L’art est un marketing
Les mondes de l’art et du luxe n’ont jamais été aussi intimement liés, provoquant une perméabilité toujours plus importante entre création de valeur et création artistique. Véritable stratégie financière d’entreprise, l’artketing n’est pas un phénomène récent. Il s’explique par l’appropriation de l’art par une marque à des fins marketing dans une recherche de valorisation réciproque.
Omniprésents, les titans du monde du luxe, dont le but premier est la rentabilité financière par des relais de croissance toujours plus diversifiés, sont désormais des acteurs pleinement ancrés dans l’univers artistique. La culture est utilisée comme arme de différenciation, en témoigne la dernière édition de la Biennale de Venise. De la maison Dior comme donateur principal à Burberry, sponsor du pavillon britannique, Valentino pour le pavillon italien, c’était sans compter sur la présence du géant français Chanel avec le lancement de son prix culturel Chanel Next Prize.
«La valeur de l’art étant subjective et sans limite, l’associer au luxe permet de justifier des plus-values, tout en soulignant son côté inaccessible et unique.»
Ces dernières années ont vu se succéder un foisonnement de collaborations – Damien Hirst et Alexander McQueen, Takashi Murakami et Louis Vuitton –, de mécénats d’artiste, de financements de fondations – Louis Vuitton, Cartier, Prada, Fendi –, ainsi que de parrainages des foires et des expositions. L’association au monde de l’art est une stratégie pour retrouver les attributs premiers du monde du luxe, victime d’une vulgarisation – vue comme préjudiciable – due à la mondialisation du secteur. L’artketing s’avère efficace face aux défis que présente l’accroissement constant de l’offre, assujettissant les logiques commerciales de consommation, tout en travaillant sur l’engagement du consommateur.

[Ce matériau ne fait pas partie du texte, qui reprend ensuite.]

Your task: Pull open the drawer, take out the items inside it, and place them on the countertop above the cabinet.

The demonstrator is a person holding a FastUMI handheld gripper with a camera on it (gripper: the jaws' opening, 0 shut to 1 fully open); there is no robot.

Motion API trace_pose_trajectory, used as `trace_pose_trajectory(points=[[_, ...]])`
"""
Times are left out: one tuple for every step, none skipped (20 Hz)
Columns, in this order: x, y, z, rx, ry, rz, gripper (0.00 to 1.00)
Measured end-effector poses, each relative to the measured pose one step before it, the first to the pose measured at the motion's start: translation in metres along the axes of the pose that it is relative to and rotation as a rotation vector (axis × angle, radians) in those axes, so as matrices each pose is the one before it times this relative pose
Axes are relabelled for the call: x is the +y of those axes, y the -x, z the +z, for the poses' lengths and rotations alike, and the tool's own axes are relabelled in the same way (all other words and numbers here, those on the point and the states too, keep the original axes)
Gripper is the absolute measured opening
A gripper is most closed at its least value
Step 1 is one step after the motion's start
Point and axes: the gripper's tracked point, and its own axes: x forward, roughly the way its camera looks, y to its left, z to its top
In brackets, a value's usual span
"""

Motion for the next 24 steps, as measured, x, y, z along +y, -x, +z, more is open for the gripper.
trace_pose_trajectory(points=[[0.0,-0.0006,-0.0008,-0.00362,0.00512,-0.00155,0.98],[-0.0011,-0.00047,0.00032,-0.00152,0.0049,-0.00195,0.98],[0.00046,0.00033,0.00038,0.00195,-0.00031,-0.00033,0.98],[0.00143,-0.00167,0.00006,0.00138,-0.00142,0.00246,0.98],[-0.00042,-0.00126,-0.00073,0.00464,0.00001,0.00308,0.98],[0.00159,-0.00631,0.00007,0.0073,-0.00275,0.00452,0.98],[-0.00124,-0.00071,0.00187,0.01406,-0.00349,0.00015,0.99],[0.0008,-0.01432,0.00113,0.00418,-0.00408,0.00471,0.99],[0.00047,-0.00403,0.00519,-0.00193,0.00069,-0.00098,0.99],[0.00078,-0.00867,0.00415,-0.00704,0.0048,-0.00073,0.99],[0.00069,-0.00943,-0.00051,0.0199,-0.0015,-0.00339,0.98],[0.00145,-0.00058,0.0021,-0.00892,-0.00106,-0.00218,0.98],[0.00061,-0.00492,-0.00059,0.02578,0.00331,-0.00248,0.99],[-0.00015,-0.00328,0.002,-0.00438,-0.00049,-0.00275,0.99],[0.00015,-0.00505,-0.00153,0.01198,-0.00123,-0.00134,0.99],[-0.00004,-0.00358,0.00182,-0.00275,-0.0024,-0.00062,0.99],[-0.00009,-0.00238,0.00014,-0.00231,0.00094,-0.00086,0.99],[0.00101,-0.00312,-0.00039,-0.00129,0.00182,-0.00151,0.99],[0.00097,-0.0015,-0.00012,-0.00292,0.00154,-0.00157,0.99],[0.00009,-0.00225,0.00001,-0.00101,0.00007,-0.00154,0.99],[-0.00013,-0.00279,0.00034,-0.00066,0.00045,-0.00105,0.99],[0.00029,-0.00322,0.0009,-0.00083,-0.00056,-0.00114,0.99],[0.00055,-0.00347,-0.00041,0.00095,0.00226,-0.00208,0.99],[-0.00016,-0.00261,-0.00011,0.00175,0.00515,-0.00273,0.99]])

La valeur de l’art étant subjective et sans limite, l’associer au luxe permet de justifier des plus-values, tout en soulignant son côté inaccessible et unique. Kusama, Koons ou Kaws, les artistes contemporains sont tout autant des marques utilisées comme outil de communication du fait de leur statut d’influenceurs, de créateurs de contenus et de prescripteurs d’opinion. La majorité du produit des ventes mondiales de l’art provient de ces happy few et le luxe capitalise sur ce segment de marché.
Art et luxe, valeurs refuges
Preuve en est le succès de la collection homme Dior printemps/été 2021, réalisée en collaboration avec l’artiste ghanéen Amoako Boafo. Dans une logique commerciale de cibler les œuvres les plus vendues de l’artiste, alors dominées par la couleur jaune, Dior a sorti un pull à col roulé jaune avec un des portraits du peintre, rapidement devenu l’une des pièces signatures. Réciprocité gagnante de cette collaboration ou point de basculement pour l’artiste? Quoi qu’il en soit, les tableaux à dominance jaune de Boafo changent désormais de main pour des prix à sept chiffres, dont Hands Up (2018), vendue en décembre 2021 chez Christie’s pour un prix record de plus de 3 millions de dollars.
L’art étant devenu un actif financier mondialisé comme un autre, l’artketing a de beaux jours devant lui. Malgré la différence de taille des parts de marché respectives, soit 65,1 milliards de dollars en 2021 pour le marché de l’art contre presque 300 milliards pour le luxe, les deux secteurs restent des valeurs refuges, indifférents au climat économique et politique, comme à la saturation des marchés, rendant cette proximité encore plus attractive sur fond d’une crise économique. Cependant, afin de ne pas tomber dans le consumérisme pur, une prise de position sur des questions sociales, politiques et écologiques est de mise, au risque de perdre en authenticité.